2) Line 89: "Machine learning (ML) and deep learning (DL) models..."
As DL models are ML models, perhaps, this could be slightly rephrased like "Machine learning (ML) and, in particular, deep learning (DL) models, ..."3) Lines 95-96: "..., and through their intricate nonlinear structures and algorithms."
Consider rephrasing this.4) Line 105: "...neural networks (ANNs), random forest, convolutional neural networks..."
Please note that convolutional neural networks are ANNs.5) Lines 180-181: "The developed ML-based model combined the ANN algorithm with feature selection methods and geospatial data."
Perhaps, this should be rephrased as "The developed ML-based model combined an ANN with feature selection methods and geospatial data."6) Line 299: "... remove any fake depressions, ..."
Perhaps, rephrase to "... remove any spurious depressions, ..." or something similar.7) Lines 350-351: "The PCA components were evaluated based on their absolute values, allowing us to quantify the contribution of each feature to the overall variance."
This statement is somewhat confusing and could be improved. PCA components are the eigen-vectors of the data's covariance matrix. What does it mean to take their absolute value and how does this help in quantifying the contribution of each feature to the overall variance? The latter is typically accomplished by considering he corresponding eigen-values, which are necessarily non-negative.8) Line 354: "... the PCA captures both linear and non-linear relationships."
PCA is considered a "linear (affine)" method, as it assumes that the features are a linear-affine function of some latent variables. What is meant by non-linear relationships here?9) Lines 356-357: "Through PCA, we determined which principal components in the feature set captured the most variation."

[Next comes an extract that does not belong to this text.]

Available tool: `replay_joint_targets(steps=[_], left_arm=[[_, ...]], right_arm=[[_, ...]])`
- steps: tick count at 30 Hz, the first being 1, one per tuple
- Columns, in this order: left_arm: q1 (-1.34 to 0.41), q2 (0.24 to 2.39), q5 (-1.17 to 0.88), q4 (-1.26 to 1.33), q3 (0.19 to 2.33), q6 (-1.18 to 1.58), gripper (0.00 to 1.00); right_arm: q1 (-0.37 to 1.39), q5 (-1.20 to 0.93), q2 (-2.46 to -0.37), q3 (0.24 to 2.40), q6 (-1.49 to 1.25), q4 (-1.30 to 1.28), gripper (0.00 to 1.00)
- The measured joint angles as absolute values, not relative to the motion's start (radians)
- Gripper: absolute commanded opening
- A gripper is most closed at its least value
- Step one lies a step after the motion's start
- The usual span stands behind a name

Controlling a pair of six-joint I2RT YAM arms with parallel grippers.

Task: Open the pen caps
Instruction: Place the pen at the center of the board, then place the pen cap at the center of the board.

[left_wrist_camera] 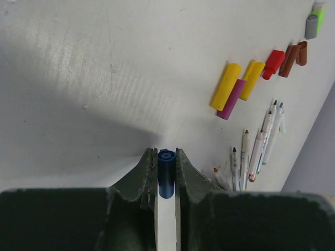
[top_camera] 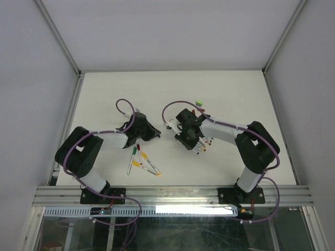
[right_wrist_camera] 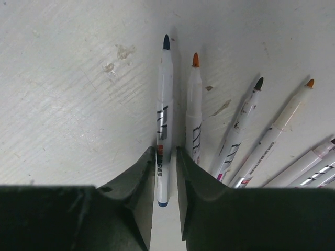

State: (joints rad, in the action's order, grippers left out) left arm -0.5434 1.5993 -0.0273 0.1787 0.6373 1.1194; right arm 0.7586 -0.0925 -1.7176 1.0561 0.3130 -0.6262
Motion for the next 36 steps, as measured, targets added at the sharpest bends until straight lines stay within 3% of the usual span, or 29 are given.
replay_joint_targets(steps=[18,36], left_arm=[[-0.545,1.722,-0.038,0.149,0.765,1.105,0.3],[-0.545,1.639,-0.043,0.102,0.753,1.048,0.32]], right_arm=[[0.759,-0.096,-1.719,1.061,0.313,-0.634,0.31],[0.714,-0.163,-1.697,1.073,0.316,-0.653,0.33]])
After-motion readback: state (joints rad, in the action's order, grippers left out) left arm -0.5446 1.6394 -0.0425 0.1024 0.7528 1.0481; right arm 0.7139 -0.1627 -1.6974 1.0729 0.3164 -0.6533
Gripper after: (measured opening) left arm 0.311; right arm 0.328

This is the very definition of what constitutes a principal component, so it is redundant to state.10) Lines 368-370: "One of the key advantages of using ANN is its capacity for generalization, as highlighted by Maier et al. (2023), allowing the model to perform well on unseen data, making it robust and reliable for real-world flood estimations."
As any reasonably selected/constructed model is capable of generalization (provided it is well-parameterized), this statement here should probably be removed or rephrased.11) Lines 373-379: "ANNs are computing systems inspired ... based on the input data it is processing (McCulloch and Pitts, 1943)."

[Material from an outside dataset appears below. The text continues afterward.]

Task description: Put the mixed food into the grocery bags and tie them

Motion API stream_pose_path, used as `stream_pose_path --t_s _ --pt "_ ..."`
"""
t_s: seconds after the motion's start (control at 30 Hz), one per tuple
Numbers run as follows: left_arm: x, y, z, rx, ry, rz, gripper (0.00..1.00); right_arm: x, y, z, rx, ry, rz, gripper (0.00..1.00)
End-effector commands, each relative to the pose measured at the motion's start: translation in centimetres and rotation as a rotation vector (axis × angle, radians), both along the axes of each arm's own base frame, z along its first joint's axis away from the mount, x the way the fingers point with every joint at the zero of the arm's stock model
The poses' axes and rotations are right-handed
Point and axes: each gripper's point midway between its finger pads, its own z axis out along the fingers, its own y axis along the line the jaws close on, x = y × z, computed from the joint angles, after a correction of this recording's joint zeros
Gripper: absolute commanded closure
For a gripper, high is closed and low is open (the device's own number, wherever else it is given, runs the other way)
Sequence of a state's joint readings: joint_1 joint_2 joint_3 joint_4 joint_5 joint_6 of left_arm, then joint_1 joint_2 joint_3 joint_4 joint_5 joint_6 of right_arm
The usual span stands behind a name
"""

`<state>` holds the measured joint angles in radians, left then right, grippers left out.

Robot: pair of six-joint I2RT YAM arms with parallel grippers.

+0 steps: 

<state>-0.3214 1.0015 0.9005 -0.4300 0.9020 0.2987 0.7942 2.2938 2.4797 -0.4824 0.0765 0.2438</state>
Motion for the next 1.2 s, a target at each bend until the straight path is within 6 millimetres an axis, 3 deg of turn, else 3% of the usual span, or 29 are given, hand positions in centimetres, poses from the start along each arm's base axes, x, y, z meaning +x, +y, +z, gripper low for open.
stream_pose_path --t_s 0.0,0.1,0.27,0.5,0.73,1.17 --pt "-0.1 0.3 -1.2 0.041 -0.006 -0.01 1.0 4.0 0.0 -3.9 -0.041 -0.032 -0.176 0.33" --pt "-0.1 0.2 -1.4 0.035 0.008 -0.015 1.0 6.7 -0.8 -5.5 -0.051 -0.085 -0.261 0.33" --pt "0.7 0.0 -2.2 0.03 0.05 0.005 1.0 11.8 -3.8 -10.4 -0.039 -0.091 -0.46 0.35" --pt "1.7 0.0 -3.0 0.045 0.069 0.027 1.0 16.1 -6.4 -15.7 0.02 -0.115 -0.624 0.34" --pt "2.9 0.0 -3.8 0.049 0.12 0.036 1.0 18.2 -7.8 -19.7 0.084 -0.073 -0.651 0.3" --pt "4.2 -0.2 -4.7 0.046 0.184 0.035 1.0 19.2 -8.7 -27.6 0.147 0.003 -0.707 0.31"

To conserve space, this paragraph could be pruned, as it talks about very well-known facts about neural networks.12) Lines 387-389: "The numerical features in the data were standardized using the StandardScaler function from the Scikit-learn library of python."

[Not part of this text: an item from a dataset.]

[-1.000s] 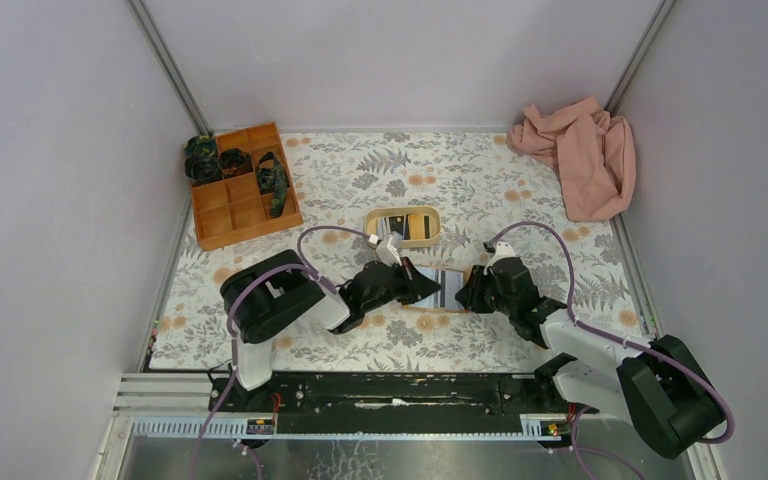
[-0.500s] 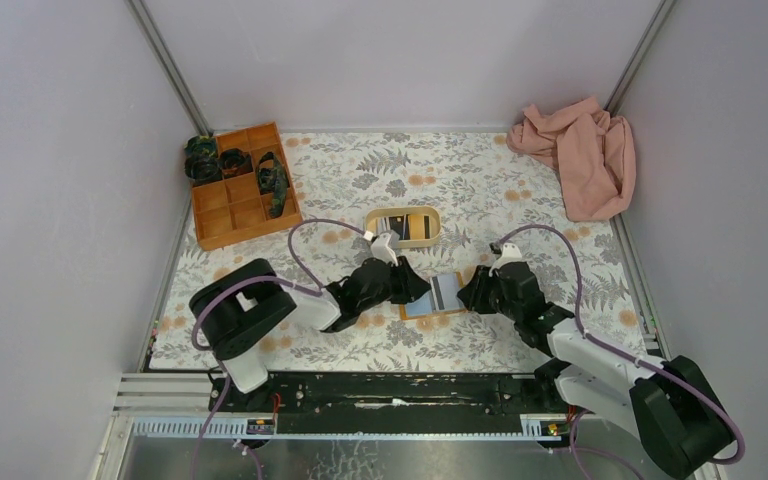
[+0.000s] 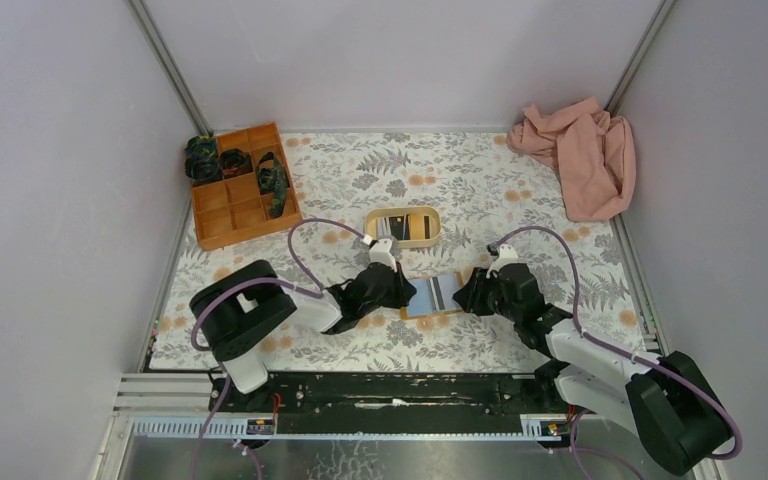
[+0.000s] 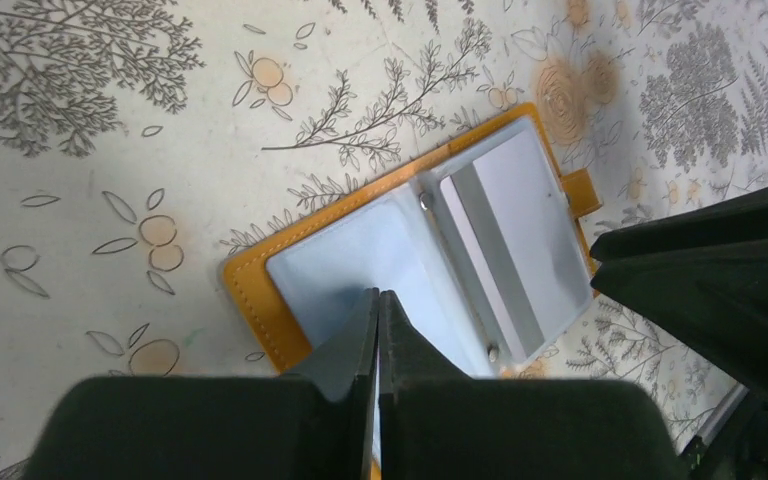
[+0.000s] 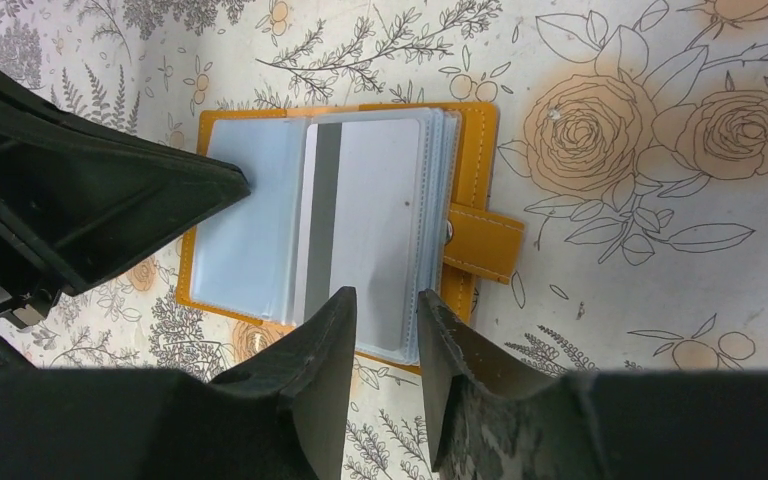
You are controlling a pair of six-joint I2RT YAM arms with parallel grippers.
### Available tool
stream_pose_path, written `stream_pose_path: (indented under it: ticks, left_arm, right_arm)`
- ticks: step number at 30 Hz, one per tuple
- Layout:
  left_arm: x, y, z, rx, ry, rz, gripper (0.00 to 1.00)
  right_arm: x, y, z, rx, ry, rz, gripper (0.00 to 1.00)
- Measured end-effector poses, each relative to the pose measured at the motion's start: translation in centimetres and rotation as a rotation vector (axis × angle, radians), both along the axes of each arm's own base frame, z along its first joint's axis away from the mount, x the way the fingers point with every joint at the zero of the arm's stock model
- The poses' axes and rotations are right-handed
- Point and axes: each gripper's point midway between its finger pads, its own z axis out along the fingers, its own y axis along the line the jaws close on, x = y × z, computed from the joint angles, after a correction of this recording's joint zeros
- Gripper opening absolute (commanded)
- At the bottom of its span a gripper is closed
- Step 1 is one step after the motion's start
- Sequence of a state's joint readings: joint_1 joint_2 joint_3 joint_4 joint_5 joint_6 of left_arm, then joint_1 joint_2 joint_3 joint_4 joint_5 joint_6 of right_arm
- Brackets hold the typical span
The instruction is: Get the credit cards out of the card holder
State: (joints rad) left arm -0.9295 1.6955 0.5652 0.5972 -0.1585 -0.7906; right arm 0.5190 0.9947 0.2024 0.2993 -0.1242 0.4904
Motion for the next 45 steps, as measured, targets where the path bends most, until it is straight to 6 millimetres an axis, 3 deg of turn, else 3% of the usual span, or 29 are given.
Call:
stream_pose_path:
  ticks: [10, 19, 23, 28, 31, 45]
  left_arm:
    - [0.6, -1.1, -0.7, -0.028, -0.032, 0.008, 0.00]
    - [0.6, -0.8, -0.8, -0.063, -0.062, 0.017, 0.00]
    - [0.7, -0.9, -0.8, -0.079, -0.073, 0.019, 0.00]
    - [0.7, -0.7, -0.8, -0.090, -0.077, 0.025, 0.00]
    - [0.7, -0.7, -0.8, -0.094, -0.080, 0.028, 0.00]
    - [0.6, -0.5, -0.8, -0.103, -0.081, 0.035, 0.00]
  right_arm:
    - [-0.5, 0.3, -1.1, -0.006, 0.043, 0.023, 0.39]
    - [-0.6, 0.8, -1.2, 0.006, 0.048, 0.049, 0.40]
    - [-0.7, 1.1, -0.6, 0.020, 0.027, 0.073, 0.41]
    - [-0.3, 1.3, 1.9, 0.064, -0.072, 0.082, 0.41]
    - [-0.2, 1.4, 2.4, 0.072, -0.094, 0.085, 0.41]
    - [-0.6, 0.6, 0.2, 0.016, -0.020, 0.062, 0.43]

Instead of referring to a software implementation here, it would be more helpful to describe the type of scaling in a couple of sentences.13) Lines 389-391: "Hyperparameter optimization is a step in improving the performance of ML models. This process involves identifying the optimal hyper-parameter values for ML classifiers."
Strictly speaking, it is synonymous to model selection based on generalization performance. As a matter of fact, the paper points this out shortly after. Also, hyper-parameter optimization can be applied to any model family regardless of what task it addresses, not only to ML-based (i.e., data-driven) classifiers.14) Lines 391-394: "rs. We used the Random Search cross-validation approach (Boulouard et al. 2022; Hashmi 2020) to perform hyper-parameter optimization. This approach performs a randomized search on hyperparameters using cross-validation. The hyperparameters we optimized here included the number of layers, units, activation functions, optimizer, regularization rate, batch size, and epochs. "
In the first sentence, only Hashmi 2020 seems to be useful, unless the sentence is framed differently (e.g., "as also adopted by Boulouard et al. 2022"). The second sentence seems redundant.15) Line 395: "The best hyperparameters were selected based on the negative mean squared error."
While this may be true, it may be better to plainly state that "hyperparameters were selected based on cross-validation MSE."
16) Lines 406-407: "This allocation of 10% for testing, combined with these methodologies, is designed to enhance the model's ability to generalize across diverse scenarios."
How is this statement substantiated? A test set's purpose is to honestly appraise a model's generalization performance. It is not supposed to be leveraged in any way to train/select models according to their generalization abilities.17) Line 423: "2.2.4. Model interpretation "
Perhaps, in order to preserve the nuanced distinction between model explainability versus interpretability, "Model Explainability" is more pertinent as a heading, given the content of this subsection. Same comment applies to line 574.18) Line 563: "This meticulous hyperparameter optimization approach..."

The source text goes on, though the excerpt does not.